(Data excerpt Opens)

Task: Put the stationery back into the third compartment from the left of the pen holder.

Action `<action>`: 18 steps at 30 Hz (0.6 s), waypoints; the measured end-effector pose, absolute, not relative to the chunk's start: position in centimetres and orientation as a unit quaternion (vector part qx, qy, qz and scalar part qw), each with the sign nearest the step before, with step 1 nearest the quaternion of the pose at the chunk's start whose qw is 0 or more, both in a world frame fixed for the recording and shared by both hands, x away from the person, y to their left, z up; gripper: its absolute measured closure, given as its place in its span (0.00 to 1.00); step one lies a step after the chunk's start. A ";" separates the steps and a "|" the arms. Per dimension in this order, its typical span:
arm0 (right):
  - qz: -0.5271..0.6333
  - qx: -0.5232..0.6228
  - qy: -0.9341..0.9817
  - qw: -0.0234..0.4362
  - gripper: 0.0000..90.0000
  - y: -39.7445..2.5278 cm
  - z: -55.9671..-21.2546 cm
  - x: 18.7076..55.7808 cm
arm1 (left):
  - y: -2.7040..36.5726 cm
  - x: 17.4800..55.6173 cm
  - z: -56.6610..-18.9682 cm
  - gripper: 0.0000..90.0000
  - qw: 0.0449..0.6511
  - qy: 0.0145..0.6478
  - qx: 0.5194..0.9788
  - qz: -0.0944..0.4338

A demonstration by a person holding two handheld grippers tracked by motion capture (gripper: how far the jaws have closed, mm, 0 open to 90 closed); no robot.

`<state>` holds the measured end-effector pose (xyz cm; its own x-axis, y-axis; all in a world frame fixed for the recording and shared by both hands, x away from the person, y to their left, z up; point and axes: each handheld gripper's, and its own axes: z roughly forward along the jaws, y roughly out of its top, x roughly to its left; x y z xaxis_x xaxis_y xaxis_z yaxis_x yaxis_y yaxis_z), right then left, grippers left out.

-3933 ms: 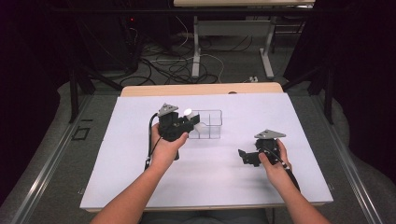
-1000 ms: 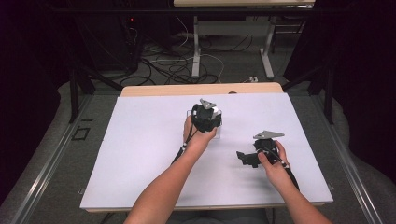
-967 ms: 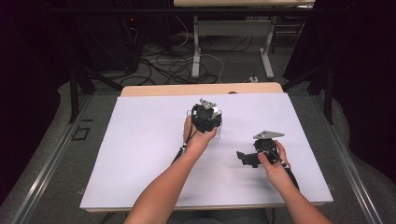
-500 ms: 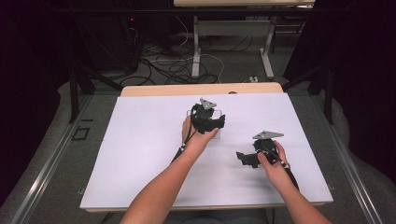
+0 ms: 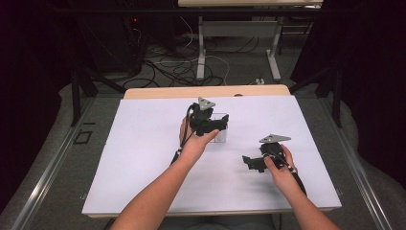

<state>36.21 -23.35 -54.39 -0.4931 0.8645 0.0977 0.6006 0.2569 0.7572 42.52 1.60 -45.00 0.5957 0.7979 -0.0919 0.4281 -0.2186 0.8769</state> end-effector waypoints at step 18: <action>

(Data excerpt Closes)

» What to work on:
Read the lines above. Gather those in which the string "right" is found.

» Problem solution:
arm0 (right):
`<state>` holds the measured end-effector pose (xyz cm; its own x-axis, y-axis; all in a world frame fixed for the recording and shared by both hands, x away from the person, y to their left, z up; point and axes: each handheld gripper's, and its own axes: z roughly forward along the jaws, y roughly out of its top, x roughly to its left; x y z xaxis_x xaxis_y xaxis_z yaxis_x yaxis_y yaxis_z), right then left, grippers left out.

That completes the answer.